● **Work instructions**
Say nothing but the number of lines below in which the string "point" appears.
####
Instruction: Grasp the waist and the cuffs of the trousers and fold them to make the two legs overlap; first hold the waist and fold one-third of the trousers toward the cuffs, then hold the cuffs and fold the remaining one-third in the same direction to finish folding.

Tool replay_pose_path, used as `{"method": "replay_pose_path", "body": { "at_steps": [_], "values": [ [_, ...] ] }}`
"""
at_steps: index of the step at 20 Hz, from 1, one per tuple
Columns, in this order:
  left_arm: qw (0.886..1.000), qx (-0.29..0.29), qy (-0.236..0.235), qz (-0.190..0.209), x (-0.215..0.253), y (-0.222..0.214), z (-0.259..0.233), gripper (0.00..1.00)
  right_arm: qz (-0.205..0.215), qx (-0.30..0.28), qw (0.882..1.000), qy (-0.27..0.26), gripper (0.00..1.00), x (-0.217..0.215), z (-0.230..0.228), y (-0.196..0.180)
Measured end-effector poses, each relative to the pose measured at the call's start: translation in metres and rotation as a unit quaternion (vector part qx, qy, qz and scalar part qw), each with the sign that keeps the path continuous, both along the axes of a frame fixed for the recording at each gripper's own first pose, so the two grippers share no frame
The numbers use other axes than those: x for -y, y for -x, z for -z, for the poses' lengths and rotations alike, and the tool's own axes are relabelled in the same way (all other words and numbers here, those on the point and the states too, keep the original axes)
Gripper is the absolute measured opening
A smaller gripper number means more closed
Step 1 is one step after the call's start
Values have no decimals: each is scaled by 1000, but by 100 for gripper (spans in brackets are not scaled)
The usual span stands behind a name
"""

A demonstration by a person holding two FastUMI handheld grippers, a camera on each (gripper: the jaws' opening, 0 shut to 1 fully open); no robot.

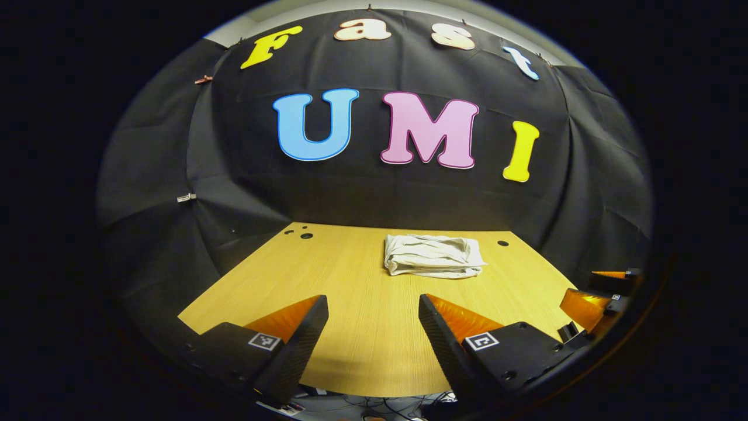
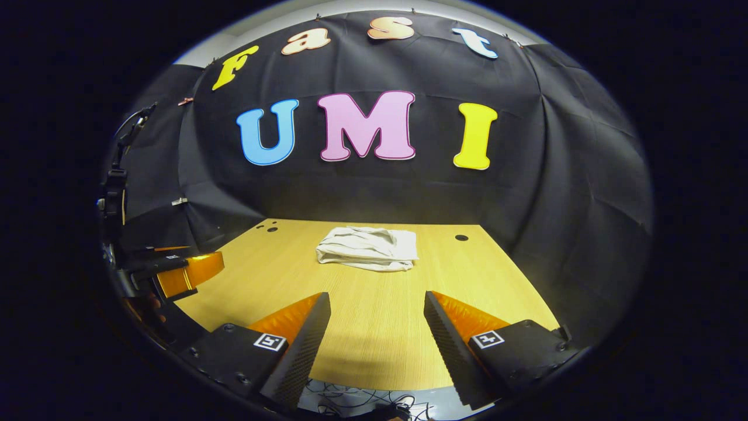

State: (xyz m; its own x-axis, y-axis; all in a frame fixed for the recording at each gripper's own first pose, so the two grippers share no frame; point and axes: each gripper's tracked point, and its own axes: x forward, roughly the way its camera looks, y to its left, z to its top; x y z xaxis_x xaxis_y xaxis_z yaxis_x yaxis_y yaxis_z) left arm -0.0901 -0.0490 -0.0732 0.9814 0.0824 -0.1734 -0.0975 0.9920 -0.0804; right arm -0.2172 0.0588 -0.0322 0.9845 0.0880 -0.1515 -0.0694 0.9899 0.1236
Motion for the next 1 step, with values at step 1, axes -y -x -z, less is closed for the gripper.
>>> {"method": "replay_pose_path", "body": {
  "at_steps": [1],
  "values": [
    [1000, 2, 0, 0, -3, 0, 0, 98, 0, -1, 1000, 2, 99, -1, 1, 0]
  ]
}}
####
● **Response box**
2